Restate word for word the lines that begin the listing and end with the line holding "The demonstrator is".

┌──

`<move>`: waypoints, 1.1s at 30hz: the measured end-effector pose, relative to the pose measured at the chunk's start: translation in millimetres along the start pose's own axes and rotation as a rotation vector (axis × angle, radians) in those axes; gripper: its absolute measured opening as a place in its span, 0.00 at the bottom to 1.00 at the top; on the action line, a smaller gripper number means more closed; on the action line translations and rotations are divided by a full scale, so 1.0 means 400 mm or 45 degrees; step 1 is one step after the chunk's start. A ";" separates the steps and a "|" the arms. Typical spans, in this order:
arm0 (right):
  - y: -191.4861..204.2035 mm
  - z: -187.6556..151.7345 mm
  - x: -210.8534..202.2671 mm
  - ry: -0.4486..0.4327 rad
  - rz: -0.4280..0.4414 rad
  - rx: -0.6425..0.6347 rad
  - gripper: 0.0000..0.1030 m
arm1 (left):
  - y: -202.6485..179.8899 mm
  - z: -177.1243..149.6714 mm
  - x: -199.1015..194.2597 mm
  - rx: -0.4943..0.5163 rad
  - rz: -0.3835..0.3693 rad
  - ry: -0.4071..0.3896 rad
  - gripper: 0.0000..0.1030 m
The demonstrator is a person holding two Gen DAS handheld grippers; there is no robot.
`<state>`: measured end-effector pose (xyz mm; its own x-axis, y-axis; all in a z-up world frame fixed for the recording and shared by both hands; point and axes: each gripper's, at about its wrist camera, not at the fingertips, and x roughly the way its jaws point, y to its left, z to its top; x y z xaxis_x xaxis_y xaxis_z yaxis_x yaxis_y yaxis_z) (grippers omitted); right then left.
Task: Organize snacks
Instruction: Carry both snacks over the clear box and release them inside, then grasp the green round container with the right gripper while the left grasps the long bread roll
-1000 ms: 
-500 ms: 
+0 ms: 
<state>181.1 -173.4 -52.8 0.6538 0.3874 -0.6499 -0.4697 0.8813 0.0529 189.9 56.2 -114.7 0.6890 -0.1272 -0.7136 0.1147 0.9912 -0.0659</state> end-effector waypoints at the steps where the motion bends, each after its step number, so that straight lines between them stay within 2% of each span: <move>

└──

**TASK RESULT**
`<move>`: waypoints, 1.1s at 30hz: the measured end-effector pose, relative to the pose measured at the chunk's start: translation in millimetres along the start pose's own axes and rotation as a rotation vector (axis × angle, radians) in those axes; gripper: its absolute measured opening as a place in its span, 0.00 at the bottom to 1.00 at the top; on the action line, a smaller gripper number means more closed; on the action line translations and rotations are divided by a full scale, so 1.0 means 400 mm or 45 degrees; step 1 is one step after the chunk's start. A ";" separates the steps and a "|" the arms. Typical spans, in this order:
arm0 (right):
  - y: -191.4861..204.2035 mm
  - z: -187.6556..151.7345 mm
  - x: -210.8534..202.2671 mm
  - ry: -0.4486..0.4327 rad
  - rz: -0.4280..0.4414 rad
  - rx: -0.6425..0.6347 rad
  - gripper: 0.0000..0.1030 m
arm1 (left):
  - y: -202.6485..179.8899 mm
  - z: -177.1243..149.6714 mm
  - x: -199.1015..194.2597 mm
  - rx: -0.4943..0.5163 rad
  - rz: -0.3835..0.3693 rad
  - ry: -0.4071..0.3896 rad
  - gripper: 0.0000..0.1030 m
The demonstrator is a person holding two Gen DAS handheld grippers; there is no robot.

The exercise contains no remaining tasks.